Il avait l’air gentil ce petit couple au bord du trottoir. Elle, toute fluette, semblait tenir en équilibre sur ses petits talons. Lui, très sobre dans son costume noir, un chapeau melon qu’il ôta pour me saluer, laissant apparaître une calvitie très avancée. Son crâne ressemblait à un œuf.
Ils faisaient du stop. Ils avaient raté le dernier bus, et il n’y avait pas de taxi.
Je m’arrêtais. Il me raconta sa petite histoire :
- Ma femme est un peu fatiguée, elle ne peut pas marcher bien longtemps. Vous savez nous sommes un peu gênés, nous n’avons pas l’habitude de faire ce genre de chose…
Elle continuait de sourire, même ses yeux semblaient sourire. Je la trouvais très belle.
Il m’indiqua la destination. Je ne connaissais pas du tout ce quartier. Je vous guiderais m’assura t’il.
Je la fis asseoir à côté de moi, et lui monta derrière moi.
Après quelques ‘tournez à droite » et « tournez à gauche », il me dit :
- Arrêtez-vous là, près de ce garage, s’il vous plait.
Je trouvais l’endroit un peu désert, sombre. La lune en croissant éclairée à peine, à peine plus qu’une bougie. Je sentis mes mains devenir moites.
Elle ouvrit son cabas et en sorti un marteau avec lequel elle me menaça. Je la regardais, pétrifiée. En même temps, il m’attrapa par les épaules et me braqua un pistolet sur la tempe.

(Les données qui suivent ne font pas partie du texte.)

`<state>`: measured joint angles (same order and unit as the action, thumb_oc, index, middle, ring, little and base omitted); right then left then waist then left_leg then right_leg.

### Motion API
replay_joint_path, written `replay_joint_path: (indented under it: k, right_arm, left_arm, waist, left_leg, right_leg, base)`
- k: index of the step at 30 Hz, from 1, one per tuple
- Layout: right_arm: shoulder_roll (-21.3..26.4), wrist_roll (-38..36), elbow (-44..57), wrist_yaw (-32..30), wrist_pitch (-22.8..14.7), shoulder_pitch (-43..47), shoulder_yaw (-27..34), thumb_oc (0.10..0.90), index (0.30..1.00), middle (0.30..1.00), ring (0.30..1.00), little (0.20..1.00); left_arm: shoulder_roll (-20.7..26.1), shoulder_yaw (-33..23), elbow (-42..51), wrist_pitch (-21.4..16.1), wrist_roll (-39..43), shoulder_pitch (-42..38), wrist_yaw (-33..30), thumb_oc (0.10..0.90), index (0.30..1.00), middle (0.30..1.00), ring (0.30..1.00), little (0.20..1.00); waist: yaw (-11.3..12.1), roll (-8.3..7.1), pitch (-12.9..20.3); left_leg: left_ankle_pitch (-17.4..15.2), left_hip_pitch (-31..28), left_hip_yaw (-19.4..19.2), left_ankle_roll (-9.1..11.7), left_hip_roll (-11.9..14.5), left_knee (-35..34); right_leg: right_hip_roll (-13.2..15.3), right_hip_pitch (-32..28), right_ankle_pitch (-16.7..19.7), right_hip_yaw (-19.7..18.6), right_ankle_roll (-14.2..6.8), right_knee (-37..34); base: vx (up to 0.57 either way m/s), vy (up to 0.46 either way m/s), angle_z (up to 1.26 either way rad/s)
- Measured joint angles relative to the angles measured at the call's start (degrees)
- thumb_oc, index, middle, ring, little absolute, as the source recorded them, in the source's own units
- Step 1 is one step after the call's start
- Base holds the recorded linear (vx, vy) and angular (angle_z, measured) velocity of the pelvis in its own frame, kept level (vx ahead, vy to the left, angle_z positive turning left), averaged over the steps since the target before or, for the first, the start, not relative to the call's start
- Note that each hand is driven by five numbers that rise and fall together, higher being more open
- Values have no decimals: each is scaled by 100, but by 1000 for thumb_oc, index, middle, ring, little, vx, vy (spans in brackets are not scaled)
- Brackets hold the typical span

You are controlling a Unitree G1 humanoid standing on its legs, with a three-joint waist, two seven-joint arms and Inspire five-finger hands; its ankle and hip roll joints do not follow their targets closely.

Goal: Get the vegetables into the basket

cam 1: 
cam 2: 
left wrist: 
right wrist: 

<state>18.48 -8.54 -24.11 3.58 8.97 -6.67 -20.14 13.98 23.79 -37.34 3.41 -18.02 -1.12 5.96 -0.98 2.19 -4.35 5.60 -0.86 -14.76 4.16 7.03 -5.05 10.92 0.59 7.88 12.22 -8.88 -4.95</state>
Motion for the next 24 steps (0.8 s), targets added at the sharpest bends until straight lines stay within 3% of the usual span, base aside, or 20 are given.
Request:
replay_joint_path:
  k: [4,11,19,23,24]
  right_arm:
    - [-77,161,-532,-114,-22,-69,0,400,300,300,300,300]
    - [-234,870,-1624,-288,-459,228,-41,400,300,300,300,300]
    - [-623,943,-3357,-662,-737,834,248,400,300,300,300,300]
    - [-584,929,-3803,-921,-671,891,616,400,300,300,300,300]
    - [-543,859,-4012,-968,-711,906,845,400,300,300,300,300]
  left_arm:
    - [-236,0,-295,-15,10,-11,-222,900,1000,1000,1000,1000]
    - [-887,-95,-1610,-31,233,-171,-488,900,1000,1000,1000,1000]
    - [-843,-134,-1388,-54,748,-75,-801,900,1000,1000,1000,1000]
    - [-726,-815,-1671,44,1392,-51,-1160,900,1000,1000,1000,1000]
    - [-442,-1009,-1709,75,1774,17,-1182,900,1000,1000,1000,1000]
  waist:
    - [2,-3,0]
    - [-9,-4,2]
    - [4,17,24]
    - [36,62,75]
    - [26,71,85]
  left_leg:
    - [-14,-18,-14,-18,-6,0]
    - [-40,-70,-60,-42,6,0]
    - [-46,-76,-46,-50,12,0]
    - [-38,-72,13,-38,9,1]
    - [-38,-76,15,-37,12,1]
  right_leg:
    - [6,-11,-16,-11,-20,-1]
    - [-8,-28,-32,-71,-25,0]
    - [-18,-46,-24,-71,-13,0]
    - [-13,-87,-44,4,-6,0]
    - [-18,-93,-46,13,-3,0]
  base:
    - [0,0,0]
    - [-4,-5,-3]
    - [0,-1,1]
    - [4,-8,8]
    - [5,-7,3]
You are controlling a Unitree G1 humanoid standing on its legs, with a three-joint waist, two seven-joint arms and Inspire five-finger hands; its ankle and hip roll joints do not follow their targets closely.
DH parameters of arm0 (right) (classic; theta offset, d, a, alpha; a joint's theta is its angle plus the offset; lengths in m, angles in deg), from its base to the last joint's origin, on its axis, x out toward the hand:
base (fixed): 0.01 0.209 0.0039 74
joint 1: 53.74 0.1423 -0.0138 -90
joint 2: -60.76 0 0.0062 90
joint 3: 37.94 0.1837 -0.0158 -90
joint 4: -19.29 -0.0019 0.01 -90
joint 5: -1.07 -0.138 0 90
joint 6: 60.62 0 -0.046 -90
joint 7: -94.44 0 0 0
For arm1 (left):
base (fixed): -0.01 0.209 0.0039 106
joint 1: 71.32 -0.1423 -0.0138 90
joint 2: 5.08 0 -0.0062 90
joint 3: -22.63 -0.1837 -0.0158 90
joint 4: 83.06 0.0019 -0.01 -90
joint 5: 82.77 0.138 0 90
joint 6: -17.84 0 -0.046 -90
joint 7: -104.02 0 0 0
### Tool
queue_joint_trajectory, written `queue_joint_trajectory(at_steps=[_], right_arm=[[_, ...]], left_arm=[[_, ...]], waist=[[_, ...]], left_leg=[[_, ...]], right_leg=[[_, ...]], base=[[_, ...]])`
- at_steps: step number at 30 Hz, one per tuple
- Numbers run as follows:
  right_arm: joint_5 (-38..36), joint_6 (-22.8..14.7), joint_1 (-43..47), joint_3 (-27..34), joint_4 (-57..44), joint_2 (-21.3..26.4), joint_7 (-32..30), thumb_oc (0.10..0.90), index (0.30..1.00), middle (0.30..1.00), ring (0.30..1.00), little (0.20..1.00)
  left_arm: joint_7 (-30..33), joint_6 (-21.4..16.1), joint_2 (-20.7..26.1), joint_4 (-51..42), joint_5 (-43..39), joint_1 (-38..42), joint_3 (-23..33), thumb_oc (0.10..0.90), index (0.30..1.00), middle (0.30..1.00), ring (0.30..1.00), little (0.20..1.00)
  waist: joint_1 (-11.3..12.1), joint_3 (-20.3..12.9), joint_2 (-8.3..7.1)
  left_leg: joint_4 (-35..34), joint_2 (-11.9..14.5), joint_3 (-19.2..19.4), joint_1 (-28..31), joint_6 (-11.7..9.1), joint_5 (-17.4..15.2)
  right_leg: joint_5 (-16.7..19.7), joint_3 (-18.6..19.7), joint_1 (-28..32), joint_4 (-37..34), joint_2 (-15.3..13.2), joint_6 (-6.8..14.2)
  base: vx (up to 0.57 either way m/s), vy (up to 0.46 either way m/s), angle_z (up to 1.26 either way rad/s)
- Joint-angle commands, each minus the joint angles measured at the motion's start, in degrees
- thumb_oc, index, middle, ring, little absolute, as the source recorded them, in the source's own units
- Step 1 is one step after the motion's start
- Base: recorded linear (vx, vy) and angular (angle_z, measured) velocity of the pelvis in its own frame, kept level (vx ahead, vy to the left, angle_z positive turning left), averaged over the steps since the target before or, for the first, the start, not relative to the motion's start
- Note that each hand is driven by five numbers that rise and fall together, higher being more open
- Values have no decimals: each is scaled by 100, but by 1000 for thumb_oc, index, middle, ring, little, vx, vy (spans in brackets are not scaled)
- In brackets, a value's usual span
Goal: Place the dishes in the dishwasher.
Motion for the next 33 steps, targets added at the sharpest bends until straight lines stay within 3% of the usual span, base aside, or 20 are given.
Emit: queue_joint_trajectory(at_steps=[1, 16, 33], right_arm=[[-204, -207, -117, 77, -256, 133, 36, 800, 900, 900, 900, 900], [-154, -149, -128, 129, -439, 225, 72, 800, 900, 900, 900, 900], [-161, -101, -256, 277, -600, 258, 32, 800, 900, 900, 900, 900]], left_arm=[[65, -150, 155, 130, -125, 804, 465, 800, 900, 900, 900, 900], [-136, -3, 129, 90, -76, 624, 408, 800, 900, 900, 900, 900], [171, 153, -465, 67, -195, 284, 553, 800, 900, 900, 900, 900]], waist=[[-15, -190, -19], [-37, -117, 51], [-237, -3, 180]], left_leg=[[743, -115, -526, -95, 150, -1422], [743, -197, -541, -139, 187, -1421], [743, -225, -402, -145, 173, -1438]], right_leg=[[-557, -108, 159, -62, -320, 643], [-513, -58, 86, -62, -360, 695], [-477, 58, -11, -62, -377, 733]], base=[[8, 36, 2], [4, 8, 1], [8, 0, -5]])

- Ton sac, me dit-elle d’un ton sec.
- Dans …dans… la boîte à gants.
Elle ouvrit la boîte à gants, pris mon sac, le mit dans son cabas. Puis :
- Tes clefs.
Je coupais le contact et les lui tendit. Elle sortit de la voiture et alla ouvrir la portière pour que son mari puisse sortir à son tour. Juste avant de s’éloigner, il me dit :
- Tu ne bouges pas, sinon je te tue.
J’étais tétanisée, mes mains crispées sur le volant, regardant droit devant. Au bout d’un long moment, mes membres commençaient à s’engourdir. Finalement j’osais tourner la tête, la rue était déserte, personne. J’avalais ma salive, et là j’aurais eu vraiment besoin d’un bon verre, un verre de cognac par exemple.
Mais qu’est-ce que je faisais là ? Trop bonne, j’avais été encore une fois trop bonne. Je mis la main dans ma poche à la recherche d’un mouchoir, et j’ai trouvé mon téléphone portable. J’ai appelé la police.
J’étais dans un état second. Comme si cela ne suffisait pas, un orage a éclaté, la pluie tambourinait sur le toit de ma voiture. J’avais peur. Je me disais, il ne manque plus que la neige, et ce sera complet ! Je fermais les yeux et essayais de penser à mon jardin, à mon acacia en fleur, sous lequel j’aimais me prélasser.
Un bruit de sirène me ramena à la réalité. La police arrivait. Enfin j’allais pouvoir souffler.